* **WORK ORDER**
Your answer should be a single number: the count of lines in the listing that contain "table".

* **EXTRACTED RECORDS**
━━━━━━━━━━━━━━━━━━━━
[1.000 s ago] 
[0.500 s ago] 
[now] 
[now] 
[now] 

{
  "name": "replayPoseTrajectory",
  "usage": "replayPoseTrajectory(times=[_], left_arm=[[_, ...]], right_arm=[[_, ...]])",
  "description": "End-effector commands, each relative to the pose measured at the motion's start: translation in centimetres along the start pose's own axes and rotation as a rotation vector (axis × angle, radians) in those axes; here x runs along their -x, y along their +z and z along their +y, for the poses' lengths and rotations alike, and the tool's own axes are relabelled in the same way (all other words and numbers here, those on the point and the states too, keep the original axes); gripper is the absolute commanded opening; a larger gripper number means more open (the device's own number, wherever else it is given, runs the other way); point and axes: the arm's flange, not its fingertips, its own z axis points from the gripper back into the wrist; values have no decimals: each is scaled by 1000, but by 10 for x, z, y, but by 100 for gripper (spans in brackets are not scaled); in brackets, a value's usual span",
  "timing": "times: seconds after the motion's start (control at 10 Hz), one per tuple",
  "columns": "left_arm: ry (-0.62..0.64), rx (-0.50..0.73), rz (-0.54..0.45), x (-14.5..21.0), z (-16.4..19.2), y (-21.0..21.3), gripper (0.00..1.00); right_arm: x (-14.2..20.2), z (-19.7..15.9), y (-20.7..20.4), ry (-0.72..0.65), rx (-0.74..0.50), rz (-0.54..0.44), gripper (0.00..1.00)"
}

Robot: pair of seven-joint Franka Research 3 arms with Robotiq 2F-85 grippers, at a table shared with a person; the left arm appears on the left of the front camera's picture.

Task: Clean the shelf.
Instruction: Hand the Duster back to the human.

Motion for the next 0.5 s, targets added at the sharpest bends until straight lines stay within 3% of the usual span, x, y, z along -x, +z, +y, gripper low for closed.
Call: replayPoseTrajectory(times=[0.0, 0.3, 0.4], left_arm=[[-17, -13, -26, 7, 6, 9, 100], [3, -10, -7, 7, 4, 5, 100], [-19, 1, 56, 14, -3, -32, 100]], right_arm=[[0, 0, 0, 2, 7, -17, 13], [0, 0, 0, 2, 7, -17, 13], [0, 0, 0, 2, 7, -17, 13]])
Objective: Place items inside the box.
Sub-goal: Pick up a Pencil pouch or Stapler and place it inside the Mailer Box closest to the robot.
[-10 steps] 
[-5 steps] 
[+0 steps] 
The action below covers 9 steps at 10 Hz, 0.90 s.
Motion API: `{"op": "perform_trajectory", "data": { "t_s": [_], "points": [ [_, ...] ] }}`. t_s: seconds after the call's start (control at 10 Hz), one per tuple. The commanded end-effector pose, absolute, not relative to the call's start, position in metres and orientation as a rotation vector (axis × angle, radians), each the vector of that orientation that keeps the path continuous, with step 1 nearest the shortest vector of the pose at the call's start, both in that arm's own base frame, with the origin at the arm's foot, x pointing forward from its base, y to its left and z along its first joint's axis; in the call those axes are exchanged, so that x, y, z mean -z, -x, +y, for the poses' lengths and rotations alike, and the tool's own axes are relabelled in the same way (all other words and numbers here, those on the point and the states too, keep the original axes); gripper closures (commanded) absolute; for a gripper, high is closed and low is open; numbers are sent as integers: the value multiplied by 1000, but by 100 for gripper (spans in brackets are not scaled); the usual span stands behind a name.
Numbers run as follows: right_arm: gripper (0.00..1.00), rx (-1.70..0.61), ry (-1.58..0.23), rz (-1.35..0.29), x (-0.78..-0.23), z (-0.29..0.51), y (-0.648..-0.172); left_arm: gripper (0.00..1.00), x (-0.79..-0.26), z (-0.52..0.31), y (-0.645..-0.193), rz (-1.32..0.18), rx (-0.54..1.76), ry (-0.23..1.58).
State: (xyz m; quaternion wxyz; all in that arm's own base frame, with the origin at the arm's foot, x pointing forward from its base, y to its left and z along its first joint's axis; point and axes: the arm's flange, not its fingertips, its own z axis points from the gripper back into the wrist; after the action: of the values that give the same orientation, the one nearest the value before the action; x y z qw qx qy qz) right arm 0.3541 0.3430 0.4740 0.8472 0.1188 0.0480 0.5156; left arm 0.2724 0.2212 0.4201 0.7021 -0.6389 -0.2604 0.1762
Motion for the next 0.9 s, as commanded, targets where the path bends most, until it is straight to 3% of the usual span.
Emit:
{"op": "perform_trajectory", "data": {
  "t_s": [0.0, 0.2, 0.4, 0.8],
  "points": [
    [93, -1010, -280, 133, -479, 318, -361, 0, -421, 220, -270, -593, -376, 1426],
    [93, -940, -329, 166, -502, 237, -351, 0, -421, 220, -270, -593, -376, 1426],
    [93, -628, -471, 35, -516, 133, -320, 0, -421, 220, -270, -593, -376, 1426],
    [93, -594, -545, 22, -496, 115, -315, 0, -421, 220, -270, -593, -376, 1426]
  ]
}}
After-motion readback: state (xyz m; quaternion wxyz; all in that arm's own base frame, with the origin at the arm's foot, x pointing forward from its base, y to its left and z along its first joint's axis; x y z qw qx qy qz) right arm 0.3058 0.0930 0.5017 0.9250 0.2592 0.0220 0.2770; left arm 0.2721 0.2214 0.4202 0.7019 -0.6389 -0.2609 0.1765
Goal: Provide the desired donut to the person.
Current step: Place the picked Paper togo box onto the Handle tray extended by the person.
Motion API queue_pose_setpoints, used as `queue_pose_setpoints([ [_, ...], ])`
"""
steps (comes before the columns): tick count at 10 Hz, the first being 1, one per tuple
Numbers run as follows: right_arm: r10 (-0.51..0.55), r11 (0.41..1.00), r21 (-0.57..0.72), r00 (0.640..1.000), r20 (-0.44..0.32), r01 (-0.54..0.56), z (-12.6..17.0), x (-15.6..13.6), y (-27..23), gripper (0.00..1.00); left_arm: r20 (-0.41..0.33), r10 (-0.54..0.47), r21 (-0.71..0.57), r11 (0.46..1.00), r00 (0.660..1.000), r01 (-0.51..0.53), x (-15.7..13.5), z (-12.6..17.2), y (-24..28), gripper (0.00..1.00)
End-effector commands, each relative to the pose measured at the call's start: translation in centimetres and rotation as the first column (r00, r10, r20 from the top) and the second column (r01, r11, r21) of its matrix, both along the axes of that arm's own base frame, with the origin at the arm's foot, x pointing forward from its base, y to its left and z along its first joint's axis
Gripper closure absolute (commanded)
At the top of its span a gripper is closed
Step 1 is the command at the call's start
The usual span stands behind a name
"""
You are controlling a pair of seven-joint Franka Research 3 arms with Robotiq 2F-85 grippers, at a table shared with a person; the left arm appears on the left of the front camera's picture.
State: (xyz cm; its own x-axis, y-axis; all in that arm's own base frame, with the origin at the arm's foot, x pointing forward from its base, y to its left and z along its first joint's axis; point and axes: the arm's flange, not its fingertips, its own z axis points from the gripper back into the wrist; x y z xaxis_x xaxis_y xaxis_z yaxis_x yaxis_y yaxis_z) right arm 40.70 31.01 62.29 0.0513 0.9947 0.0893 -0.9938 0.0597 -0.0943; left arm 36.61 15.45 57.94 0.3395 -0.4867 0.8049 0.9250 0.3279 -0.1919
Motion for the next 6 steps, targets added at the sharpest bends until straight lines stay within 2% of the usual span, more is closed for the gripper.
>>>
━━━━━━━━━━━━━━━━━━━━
* **ANSWER TO THE EXERCISE**
2